#### [ABOUT THIS EXERCISE]
Once the line containing "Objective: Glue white" is found in the records below, return it and each following line exactly, up to and including the line containing "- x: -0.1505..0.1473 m", and nothing else.

-------- RECORDS SUPPLIED --------

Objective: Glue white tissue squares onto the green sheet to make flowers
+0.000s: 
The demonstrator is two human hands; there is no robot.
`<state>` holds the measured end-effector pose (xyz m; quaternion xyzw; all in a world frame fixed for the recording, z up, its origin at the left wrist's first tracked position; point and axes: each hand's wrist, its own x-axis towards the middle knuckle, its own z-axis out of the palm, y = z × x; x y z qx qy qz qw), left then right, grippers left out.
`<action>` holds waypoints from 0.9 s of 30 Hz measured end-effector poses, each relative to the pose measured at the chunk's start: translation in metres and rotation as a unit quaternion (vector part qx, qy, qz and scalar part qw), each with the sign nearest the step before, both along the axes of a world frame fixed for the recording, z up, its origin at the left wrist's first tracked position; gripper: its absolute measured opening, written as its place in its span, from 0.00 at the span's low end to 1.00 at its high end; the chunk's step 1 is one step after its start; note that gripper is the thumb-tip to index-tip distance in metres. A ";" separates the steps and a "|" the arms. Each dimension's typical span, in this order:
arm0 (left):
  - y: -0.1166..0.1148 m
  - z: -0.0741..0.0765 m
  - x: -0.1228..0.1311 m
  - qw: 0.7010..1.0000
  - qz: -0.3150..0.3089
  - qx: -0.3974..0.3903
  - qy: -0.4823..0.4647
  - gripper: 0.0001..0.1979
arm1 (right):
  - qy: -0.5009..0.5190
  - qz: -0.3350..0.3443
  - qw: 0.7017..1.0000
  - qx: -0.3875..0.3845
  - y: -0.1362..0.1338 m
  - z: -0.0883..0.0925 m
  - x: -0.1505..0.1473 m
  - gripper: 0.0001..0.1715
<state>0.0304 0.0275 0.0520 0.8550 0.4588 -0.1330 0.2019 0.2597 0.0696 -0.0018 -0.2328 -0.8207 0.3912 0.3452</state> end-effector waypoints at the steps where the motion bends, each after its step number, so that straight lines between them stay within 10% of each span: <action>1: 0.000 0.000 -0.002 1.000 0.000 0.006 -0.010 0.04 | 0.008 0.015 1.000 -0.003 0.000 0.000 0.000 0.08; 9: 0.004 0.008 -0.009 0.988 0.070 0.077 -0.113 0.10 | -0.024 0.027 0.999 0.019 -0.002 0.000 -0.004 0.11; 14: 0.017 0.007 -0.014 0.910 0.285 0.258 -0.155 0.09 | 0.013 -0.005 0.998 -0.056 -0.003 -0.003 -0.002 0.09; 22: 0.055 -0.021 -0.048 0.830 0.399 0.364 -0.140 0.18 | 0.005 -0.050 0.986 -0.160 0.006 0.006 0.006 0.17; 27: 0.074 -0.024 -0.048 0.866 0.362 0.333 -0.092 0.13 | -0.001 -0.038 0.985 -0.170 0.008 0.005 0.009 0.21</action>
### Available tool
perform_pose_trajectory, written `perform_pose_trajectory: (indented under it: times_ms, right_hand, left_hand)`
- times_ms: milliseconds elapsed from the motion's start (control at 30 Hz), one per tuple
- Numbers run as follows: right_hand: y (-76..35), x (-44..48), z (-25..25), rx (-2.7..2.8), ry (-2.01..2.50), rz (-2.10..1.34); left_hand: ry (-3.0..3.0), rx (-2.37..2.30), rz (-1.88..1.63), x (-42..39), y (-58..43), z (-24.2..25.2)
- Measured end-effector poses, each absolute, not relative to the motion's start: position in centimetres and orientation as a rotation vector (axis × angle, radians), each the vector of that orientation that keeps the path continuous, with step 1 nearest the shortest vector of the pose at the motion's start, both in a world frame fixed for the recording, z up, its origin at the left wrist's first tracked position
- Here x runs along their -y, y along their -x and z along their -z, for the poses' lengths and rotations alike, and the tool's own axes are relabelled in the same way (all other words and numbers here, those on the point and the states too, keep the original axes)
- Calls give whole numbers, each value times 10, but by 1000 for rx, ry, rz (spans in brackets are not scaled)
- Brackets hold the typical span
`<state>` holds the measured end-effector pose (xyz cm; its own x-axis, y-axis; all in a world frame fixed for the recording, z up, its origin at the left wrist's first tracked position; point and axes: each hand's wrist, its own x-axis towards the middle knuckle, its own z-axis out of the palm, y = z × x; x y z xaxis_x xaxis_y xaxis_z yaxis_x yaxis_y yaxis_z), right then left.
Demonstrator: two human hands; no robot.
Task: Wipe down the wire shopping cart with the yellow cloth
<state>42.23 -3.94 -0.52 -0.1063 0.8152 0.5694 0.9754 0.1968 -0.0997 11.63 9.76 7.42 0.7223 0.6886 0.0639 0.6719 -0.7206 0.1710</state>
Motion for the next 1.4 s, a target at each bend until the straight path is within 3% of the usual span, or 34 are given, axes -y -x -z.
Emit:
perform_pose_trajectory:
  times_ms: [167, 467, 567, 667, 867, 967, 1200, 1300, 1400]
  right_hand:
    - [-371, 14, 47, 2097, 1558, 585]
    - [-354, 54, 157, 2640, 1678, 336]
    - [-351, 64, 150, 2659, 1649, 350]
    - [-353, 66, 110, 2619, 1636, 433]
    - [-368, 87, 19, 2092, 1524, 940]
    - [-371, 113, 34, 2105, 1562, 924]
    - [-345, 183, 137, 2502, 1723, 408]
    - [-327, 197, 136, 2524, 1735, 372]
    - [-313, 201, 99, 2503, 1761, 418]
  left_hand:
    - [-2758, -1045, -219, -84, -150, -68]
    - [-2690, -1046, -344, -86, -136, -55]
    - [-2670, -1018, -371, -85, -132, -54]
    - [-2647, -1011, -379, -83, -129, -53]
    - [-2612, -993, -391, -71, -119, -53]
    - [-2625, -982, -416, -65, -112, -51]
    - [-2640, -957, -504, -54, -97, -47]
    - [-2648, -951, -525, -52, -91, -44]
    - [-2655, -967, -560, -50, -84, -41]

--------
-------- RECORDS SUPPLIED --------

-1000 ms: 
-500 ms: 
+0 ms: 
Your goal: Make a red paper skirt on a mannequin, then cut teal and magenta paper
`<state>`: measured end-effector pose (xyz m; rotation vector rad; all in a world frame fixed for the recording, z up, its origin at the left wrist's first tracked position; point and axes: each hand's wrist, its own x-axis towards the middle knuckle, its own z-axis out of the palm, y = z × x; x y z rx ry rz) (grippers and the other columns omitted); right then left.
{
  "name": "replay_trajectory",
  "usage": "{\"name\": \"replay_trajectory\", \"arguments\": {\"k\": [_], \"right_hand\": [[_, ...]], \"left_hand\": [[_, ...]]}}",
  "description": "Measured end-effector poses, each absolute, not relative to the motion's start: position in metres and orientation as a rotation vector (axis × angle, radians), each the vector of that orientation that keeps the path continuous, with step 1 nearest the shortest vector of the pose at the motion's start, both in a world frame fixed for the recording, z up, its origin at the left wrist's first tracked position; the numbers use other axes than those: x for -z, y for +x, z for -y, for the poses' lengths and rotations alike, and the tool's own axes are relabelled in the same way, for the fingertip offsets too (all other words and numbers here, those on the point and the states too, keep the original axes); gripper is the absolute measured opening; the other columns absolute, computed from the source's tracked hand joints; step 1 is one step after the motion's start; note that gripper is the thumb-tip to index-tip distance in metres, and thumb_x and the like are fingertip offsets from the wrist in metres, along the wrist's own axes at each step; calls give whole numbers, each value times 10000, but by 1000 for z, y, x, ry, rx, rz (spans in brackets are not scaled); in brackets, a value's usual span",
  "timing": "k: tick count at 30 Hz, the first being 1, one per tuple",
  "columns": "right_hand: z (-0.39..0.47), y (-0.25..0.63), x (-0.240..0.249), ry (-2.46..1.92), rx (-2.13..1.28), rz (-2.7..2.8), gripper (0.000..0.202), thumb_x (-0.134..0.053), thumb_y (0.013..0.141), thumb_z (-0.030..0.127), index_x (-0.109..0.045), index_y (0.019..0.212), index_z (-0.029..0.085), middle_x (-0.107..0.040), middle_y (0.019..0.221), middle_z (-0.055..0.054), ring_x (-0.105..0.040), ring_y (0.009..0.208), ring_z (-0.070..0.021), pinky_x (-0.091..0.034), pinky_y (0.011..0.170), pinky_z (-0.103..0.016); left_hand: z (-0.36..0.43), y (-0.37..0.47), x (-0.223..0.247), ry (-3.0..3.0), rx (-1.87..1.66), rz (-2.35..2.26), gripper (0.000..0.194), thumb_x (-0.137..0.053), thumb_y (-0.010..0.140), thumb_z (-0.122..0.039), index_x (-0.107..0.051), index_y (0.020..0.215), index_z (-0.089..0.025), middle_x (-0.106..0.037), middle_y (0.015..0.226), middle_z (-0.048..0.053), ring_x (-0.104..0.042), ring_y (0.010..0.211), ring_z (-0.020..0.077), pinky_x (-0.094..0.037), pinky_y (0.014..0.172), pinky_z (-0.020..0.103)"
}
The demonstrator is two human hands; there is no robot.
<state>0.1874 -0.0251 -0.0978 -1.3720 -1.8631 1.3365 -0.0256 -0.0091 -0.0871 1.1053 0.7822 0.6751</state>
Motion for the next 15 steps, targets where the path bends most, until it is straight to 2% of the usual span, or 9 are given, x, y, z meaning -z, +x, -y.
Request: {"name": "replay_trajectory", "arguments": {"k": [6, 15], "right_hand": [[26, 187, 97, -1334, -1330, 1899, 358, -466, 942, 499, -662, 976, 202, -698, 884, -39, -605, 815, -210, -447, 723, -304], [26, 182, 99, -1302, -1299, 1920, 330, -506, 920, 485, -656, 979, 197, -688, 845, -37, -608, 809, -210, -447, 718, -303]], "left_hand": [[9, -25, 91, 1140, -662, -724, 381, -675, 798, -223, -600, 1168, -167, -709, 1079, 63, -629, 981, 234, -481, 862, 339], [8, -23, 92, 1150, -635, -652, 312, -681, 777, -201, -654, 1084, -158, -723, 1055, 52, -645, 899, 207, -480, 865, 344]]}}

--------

#### [ANSWER TO THE PROBLEM]
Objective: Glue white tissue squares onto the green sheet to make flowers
+0.000s: 
The demonstrator is two human hands; there is no robot.
`<state>` holds the measured end-effector pose (xyz m; quaternion xyzw; all in a world frame fixed for the recording, z up, its origin at the left wrist's first tracked position; point and axes: each hand's wrist, its own x-axis towards the middle knuckle, its own z-axis out of the palm, y = z × x; x y z qx qy qz qw), left then right, grippers left out.
`<action>` holds waypoints from 0.9 s of 30 Hz measured end-effector poses, each relative to the pose measured at the chunk's start: translation in metres and rotation as a unit quaternion (vector part qx, qy, qz and scalar part qw), each with the sign nearest the step before, both along the axes of a world frame fixed for the recording, z up, its origin at the left wrist's first tracked position; gripper: its absolute measured opening, written as its place in its span, from 0.00 at the span's low end to 1.00 at its high end; the chunk's step 1 is one step after its start; note that gripper is the thumb-tip to index-tip distance in metres. A ";" separates the steps and a "|" the arms. Each dimension's typical span, in this order:
arm0 (left):
  - y: -0.1166..0.1148 m
  - z: -0.0741..0.0765 m
  - x: -0.1228..0.1311 m
  - qw: 0.7010..1.0000
  - qz: -0.3150..0.3089
  - qx: -0.3974..0.3903
  - qy: -0.4823..0.4647
  - gripper: 0.0001..0.1979
arm1 (right):
  - qy: -0.5009..0.5190
  - qz: -0.3350..0.3443
  - qw: 0.7017..1.0000
  - qx: -0.3875..0.3845
  - y: -0.1362..0.1338 m
  - z: -0.0883..0.0925 m
  - x: -0.1505..0.1473 m

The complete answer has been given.